GOAL OF THE EXERCISE: What lines in the records below include the word "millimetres"? Return each one.

MATERIAL FOR THIS EXERCISE:
.....

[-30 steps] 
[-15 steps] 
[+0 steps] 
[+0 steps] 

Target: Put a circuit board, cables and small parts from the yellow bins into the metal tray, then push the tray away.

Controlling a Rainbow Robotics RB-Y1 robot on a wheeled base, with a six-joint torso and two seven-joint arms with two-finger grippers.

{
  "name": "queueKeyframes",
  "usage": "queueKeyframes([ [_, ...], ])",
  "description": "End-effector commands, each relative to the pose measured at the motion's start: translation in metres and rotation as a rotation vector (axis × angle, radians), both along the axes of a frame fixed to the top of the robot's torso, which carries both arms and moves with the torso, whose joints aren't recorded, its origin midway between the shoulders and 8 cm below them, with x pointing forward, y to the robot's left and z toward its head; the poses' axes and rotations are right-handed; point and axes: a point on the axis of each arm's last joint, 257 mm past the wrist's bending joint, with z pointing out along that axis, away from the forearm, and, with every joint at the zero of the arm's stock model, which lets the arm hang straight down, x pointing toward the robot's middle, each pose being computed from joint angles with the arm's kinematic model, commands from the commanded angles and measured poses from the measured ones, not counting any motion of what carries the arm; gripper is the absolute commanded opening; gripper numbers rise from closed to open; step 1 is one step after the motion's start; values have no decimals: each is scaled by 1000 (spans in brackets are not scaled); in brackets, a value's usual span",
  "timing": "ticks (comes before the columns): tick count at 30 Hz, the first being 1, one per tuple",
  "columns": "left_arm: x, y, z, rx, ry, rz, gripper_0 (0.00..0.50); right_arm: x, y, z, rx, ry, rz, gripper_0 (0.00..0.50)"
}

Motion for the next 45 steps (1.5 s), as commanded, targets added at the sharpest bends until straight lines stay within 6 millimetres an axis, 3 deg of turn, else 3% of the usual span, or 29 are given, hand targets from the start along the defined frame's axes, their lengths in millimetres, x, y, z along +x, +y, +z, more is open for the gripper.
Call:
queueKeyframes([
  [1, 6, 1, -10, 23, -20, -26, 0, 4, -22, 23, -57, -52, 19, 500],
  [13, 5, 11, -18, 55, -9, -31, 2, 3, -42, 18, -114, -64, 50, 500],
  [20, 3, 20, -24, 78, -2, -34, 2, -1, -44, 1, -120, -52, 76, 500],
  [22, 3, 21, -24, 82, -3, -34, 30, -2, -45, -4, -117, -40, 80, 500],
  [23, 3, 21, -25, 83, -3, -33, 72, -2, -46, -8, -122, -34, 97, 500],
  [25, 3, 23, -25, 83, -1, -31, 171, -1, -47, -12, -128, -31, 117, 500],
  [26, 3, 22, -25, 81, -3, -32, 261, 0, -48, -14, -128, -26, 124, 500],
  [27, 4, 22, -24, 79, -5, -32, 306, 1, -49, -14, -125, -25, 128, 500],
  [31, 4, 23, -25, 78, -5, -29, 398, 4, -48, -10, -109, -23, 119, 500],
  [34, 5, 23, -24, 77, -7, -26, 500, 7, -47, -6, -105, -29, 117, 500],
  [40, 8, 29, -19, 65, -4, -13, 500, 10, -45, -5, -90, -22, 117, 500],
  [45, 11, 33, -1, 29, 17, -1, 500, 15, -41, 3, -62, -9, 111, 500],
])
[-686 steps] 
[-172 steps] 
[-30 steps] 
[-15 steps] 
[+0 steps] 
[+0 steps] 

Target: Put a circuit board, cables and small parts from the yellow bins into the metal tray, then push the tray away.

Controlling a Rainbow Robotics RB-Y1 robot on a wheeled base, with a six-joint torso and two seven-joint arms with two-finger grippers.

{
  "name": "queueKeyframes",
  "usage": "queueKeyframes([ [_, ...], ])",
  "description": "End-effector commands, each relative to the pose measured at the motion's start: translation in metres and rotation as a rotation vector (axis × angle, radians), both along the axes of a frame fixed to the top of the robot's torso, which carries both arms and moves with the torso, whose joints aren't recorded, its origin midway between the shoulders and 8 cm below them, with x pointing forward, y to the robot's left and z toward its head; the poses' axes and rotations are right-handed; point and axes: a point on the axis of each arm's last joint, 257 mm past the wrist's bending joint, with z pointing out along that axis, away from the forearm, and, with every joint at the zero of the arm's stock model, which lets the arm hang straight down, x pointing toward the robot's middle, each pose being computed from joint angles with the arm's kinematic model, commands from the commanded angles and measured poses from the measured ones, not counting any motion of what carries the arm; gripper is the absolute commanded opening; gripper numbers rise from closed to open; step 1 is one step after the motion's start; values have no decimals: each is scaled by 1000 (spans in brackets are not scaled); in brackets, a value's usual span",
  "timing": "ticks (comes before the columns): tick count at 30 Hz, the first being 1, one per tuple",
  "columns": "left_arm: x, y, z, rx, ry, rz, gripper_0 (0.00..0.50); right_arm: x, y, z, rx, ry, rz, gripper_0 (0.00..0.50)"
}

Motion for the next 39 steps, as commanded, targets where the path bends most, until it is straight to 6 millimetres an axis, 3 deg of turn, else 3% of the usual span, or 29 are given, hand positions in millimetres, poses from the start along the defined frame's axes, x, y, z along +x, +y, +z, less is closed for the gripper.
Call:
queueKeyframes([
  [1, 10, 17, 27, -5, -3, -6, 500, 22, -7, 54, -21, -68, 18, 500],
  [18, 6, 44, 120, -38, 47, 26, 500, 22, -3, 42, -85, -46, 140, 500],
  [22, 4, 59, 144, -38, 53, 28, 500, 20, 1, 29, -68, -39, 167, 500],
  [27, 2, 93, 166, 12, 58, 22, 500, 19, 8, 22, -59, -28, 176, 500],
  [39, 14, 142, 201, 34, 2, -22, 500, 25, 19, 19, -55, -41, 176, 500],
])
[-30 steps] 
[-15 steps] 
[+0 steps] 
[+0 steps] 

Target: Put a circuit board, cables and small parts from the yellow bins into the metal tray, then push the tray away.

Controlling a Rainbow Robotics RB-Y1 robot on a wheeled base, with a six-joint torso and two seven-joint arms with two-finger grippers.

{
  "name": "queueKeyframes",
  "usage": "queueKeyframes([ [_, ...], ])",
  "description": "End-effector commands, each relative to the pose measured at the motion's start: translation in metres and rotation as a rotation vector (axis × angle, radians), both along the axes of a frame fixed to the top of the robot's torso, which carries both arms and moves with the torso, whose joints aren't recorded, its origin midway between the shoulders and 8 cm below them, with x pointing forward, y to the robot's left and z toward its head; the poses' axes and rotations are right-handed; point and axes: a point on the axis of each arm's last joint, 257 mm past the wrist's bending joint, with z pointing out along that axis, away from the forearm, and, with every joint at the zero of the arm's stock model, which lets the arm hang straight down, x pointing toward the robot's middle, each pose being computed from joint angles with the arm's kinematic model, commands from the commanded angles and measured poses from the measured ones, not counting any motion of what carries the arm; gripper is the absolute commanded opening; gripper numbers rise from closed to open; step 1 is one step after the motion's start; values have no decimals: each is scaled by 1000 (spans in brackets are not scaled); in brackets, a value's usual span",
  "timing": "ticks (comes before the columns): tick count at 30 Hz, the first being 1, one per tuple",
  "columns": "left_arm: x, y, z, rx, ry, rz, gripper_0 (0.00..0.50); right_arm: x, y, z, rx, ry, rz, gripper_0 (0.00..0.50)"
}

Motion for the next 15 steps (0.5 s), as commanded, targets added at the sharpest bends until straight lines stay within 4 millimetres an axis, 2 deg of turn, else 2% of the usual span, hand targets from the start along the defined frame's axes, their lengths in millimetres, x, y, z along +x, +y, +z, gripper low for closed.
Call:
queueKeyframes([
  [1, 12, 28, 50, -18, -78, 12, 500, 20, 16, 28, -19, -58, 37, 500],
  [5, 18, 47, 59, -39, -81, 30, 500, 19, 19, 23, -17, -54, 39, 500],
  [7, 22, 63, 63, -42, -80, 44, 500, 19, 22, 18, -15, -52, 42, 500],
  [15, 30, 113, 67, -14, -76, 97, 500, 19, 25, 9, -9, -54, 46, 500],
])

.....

ANSWER AREA:
Motion for the next 45 steps (1.5 s), as commanded, targets added at the sharpest bends until straight lines stay within 6 millimetres an axis, 3 deg of turn, else 3% of the usual span, or 29 are given, hand targets from the start along the defined frame's axes, their lengths in millimetres, x, y, z along +x, +y, +z, more is open for the gripper.
Motion for the next 39 steps, as commanded, targets where the path bends most, until it is straight to 6 millimetres an axis, 3 deg of turn, else 3% of the usual span, or 29 are given, hand positions in millimetres, poses from the start along the defined frame's axes, x, y, z along +x, +y, +z, less is closed for the gripper.
Motion for the next 15 steps (0.5 s), as commanded, targets added at the sharpest bends until straight lines stay within 4 millimetres an axis, 2 deg of turn, else 2% of the usual span, hand targets from the start along the defined frame's axes, their lengths in millimetres, x, y, z along +x, +y, +z, gripper low for closed.

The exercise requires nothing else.